- Born: July 14, 1948 (age 78) New York City, U.S.
- Genres: Classical; jazz;
- Occupations: Musician; composer; lawyer;
- Instrument: Cello
- Years active: 1970s–present
- Spouse: Steve Turre ​ ​(m. 1978; div. 2012)​
- Website: www.akuadixon.com
- Education: Manhattan School of Music

= Akua Dixon =

American cellist and singer

Akua Dixon (born July 14, 1948, in New York City) is an American classical and jazz cellist, composer, and lawyer.

==Early years==
Dixon was born and raised in New York City. Her early musical experience included singing in a Baptist church. She was educated in New York, first at the High School of Performing Arts and then the Manhattan School of Music, under the tutlage of Bernard Heifetz. During these years, she was a freelance cellist, working as a session musician and with Broadway pit orchestras.

== Career ==
An early high point in Dixon's career was playing a concert with Duke Ellington when she was around 25 years old. She went on to performing at the Copacabana nightclub, the Apollo Theater (with James Brown), and the Waldorf (with Diana Ross and Tony Bennett).

Groups in which Dixon has played in include the Symphony of the New World and the String Reunion, the latter accompanied by her violinist sister, Gayle, and Noel Pointer. Later, she performed with the Neo-Bass Ensemble and Quartette Indigo (also with her sister). Her own group, the Akua Dixon String Ensemble, has accompanied singer Carmen McRae; saxophonists Frank Foster, Antonio Hart, Jimmy Heath, and Pharoah Sanders; trumpeter Woody Shaw; and bassist Buster Williams, among other jazz musicians.

Dixon was also an educator in the 1970s, teaching voice and cello in Harlem public schools and at the New Muse Community Museum, in Brooklyn. She was featured in the November 1979 issue of Essence magazine.

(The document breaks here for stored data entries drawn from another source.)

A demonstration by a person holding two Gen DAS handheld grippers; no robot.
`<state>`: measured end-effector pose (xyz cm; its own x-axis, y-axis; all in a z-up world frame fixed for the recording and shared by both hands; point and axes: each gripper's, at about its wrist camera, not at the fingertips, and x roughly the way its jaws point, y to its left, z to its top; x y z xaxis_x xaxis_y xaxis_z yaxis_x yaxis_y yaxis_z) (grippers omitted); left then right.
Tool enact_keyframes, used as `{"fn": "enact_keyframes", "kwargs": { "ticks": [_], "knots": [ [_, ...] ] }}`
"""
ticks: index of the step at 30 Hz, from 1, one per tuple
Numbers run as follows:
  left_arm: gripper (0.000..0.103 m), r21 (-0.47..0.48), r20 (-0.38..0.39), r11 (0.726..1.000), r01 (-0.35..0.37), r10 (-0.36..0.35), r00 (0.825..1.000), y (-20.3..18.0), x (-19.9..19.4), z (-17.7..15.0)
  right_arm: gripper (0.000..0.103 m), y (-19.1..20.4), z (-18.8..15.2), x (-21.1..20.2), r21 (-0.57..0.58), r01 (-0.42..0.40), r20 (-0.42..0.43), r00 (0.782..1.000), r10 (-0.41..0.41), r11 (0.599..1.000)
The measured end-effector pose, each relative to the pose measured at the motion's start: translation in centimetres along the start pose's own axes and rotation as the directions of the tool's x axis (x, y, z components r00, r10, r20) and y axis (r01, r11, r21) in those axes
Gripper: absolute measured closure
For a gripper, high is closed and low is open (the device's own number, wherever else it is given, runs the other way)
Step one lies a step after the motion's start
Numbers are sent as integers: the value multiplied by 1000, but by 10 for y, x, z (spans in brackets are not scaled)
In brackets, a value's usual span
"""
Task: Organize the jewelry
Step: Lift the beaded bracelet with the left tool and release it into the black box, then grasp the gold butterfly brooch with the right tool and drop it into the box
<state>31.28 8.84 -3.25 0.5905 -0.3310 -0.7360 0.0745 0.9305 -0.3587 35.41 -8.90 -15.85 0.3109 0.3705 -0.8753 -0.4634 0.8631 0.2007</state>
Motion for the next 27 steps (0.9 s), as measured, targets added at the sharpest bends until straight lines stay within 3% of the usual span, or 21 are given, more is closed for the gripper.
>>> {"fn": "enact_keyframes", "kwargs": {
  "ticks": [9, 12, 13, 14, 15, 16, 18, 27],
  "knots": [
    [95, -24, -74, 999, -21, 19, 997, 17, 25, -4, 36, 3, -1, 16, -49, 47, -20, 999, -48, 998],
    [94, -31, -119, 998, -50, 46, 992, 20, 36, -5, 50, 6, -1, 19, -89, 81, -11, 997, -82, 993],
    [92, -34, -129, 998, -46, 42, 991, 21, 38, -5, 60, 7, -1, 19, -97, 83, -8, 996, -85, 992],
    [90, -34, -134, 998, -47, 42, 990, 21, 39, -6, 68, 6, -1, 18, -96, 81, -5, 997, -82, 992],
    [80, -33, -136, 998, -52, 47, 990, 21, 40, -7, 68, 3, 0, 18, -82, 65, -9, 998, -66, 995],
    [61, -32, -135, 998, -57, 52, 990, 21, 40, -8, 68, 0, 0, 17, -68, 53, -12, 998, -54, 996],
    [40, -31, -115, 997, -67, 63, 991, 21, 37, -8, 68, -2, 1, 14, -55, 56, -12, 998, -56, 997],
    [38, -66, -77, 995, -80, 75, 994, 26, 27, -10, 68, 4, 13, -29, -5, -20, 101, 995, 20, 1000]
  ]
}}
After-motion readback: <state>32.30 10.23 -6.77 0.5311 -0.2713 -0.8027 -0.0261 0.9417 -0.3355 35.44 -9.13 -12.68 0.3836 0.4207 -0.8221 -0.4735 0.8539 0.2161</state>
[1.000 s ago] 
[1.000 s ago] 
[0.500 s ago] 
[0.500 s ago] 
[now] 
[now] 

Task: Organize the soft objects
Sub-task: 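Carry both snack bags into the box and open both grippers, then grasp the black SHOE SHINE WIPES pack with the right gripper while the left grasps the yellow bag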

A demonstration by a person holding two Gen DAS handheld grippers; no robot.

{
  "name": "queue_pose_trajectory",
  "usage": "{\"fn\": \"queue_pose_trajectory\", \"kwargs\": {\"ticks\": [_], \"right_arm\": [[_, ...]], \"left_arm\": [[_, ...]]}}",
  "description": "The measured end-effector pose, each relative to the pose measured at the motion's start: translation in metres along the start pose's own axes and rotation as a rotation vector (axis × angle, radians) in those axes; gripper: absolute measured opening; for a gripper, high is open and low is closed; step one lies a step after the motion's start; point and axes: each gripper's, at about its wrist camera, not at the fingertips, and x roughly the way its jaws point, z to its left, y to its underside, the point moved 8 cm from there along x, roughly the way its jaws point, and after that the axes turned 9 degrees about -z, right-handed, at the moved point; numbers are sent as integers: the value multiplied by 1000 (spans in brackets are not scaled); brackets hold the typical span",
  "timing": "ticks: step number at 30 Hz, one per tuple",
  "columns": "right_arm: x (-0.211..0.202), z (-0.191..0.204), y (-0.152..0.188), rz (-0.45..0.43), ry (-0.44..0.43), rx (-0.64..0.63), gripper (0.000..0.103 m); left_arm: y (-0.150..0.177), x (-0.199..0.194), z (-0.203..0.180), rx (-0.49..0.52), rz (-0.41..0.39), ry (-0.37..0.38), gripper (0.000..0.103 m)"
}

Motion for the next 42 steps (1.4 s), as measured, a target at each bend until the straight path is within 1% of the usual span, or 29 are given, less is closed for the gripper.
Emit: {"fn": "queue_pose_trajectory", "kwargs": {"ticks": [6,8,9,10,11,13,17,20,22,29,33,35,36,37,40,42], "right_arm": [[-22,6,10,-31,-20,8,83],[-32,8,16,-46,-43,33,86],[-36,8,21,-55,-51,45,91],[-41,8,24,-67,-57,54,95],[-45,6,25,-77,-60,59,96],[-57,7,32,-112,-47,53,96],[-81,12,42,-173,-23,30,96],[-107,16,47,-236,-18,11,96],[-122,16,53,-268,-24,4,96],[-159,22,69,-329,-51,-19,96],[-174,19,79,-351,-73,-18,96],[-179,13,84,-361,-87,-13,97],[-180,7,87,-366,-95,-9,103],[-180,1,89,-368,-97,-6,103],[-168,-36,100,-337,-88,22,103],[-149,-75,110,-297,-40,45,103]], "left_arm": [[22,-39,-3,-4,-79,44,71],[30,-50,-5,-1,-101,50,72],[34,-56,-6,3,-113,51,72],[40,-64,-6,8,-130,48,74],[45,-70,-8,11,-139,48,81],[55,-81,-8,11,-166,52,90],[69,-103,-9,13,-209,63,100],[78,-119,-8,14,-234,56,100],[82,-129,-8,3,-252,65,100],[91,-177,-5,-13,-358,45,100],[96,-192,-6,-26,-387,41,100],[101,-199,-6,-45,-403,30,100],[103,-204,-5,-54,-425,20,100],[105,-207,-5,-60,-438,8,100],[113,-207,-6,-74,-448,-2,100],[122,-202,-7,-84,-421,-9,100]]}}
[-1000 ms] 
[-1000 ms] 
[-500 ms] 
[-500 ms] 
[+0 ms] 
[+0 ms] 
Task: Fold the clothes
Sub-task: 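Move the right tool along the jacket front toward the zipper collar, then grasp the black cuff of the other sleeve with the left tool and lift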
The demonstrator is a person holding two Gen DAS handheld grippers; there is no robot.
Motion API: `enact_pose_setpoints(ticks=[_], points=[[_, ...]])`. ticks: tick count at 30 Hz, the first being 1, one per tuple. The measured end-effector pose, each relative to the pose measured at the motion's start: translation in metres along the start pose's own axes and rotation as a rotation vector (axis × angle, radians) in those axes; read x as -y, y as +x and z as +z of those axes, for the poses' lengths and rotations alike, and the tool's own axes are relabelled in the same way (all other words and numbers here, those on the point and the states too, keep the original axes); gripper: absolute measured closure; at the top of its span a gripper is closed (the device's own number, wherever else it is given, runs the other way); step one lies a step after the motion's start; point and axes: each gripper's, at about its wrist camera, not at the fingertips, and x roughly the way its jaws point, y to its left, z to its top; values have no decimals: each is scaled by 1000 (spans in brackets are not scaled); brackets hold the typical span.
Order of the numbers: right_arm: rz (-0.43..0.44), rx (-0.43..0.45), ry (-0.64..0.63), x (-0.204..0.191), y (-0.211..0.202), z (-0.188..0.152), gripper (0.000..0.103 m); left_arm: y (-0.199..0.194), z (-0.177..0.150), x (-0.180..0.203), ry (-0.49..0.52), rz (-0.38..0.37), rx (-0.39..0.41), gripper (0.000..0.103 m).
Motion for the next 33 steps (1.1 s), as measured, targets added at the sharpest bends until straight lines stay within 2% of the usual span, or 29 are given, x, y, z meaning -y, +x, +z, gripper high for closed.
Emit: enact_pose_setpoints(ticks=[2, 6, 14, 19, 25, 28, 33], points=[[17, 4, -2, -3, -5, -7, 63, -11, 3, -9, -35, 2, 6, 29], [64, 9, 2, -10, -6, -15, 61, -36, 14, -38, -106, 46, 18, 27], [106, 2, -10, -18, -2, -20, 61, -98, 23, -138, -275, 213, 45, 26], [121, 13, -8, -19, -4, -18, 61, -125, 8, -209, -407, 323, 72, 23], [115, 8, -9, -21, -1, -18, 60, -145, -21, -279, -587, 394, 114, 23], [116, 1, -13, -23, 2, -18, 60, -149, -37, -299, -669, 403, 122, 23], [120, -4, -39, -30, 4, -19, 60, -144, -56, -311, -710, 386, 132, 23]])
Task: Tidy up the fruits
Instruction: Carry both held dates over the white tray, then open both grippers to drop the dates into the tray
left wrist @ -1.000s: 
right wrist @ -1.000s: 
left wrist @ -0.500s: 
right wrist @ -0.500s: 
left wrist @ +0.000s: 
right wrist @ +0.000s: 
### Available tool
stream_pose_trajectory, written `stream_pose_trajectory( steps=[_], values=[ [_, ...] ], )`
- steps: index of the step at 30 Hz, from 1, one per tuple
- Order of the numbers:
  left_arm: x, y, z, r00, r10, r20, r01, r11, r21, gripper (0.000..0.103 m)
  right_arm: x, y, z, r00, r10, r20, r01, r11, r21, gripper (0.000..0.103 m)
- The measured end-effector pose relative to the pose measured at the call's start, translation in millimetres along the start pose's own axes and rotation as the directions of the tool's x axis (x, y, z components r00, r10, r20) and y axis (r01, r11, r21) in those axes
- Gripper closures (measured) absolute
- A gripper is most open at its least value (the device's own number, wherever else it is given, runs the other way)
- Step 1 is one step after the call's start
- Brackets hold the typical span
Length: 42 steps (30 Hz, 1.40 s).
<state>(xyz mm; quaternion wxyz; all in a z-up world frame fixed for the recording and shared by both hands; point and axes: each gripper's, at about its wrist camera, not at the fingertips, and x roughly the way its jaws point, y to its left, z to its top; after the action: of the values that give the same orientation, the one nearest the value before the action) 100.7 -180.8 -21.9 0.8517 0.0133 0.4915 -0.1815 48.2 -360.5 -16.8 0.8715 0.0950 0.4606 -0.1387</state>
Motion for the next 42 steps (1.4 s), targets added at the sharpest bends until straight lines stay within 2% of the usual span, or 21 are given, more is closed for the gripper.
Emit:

Dixon created string arrangements for Lauryn Hill's album The Miseducation of Lauryn Hill, which won five Grammy Awards, and for A Rose Is Still a Rose by Aretha Franklin, which was nominated for a Grammy Award. Recordings on which Dixon played include the soundtrack of the film School Daze and Fire and Ice.

With the support of a Rockefeller grant, Dixon composed The Opera of Marie Laveau in the late 1980s.

Dixon received the 1998 African-American Classical Music Award from Spelman College, and she received two grants from the National Endowment for the Arts, the first in 1974, for composition and performance.

== Personal life ==
Dixon married Steve Turre, a jazz trombonist. They have a daughter and a son, both of whom pursued musical careers. They divorced in 2012.